What is required - Take each line of the listing that has the string "right" and report it.
+-------+
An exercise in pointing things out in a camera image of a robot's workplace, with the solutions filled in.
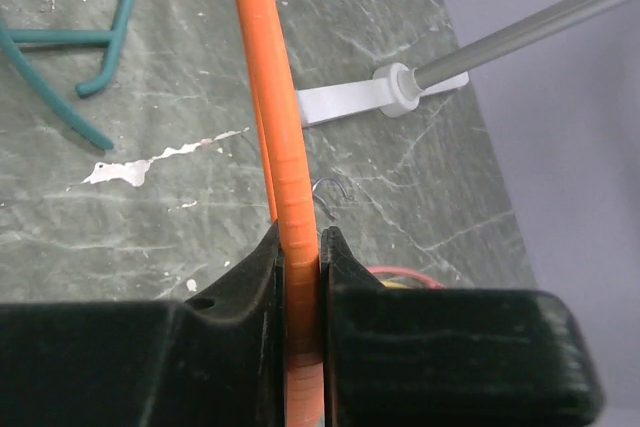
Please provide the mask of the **teal plastic hanger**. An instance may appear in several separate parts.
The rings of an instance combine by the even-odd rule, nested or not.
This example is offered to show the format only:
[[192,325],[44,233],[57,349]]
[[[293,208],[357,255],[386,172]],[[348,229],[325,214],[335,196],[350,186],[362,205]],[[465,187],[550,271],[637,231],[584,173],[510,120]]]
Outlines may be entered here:
[[1,0],[1,60],[65,133],[94,149],[114,142],[77,104],[114,80],[136,0]]

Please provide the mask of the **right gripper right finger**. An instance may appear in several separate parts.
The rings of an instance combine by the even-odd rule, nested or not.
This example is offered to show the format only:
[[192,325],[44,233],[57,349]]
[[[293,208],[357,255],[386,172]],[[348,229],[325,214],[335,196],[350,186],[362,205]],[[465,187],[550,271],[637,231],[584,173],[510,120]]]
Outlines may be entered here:
[[576,319],[527,289],[393,289],[321,240],[330,426],[589,426],[603,389]]

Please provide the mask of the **pink plastic curved hanger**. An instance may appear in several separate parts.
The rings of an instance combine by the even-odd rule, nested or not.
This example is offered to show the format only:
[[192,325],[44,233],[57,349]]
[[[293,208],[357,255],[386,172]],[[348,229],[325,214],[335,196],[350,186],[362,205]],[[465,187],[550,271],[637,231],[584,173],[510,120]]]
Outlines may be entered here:
[[380,265],[370,266],[368,267],[368,271],[376,276],[380,282],[388,279],[411,285],[412,288],[414,288],[416,284],[421,284],[430,289],[445,288],[444,284],[428,274],[408,267]]

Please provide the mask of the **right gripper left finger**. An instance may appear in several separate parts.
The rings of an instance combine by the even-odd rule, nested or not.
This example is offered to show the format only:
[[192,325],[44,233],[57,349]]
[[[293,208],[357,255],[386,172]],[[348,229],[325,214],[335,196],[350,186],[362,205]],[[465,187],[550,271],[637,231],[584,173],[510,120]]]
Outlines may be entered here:
[[283,255],[271,227],[185,301],[5,303],[5,426],[281,426]]

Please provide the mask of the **orange plastic hanger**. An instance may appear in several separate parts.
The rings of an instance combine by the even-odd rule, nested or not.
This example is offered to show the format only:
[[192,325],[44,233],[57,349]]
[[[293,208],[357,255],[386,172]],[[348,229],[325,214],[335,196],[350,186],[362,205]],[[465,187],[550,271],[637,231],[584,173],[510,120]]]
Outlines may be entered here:
[[324,413],[319,245],[297,95],[276,1],[236,5],[271,216],[284,251],[286,423],[314,426]]
+-------+
Reply -
Please provide the mask of the **right gripper right finger**. An instance may appear in several separate parts.
Please provide the mask of the **right gripper left finger**. An instance may appear in several separate parts.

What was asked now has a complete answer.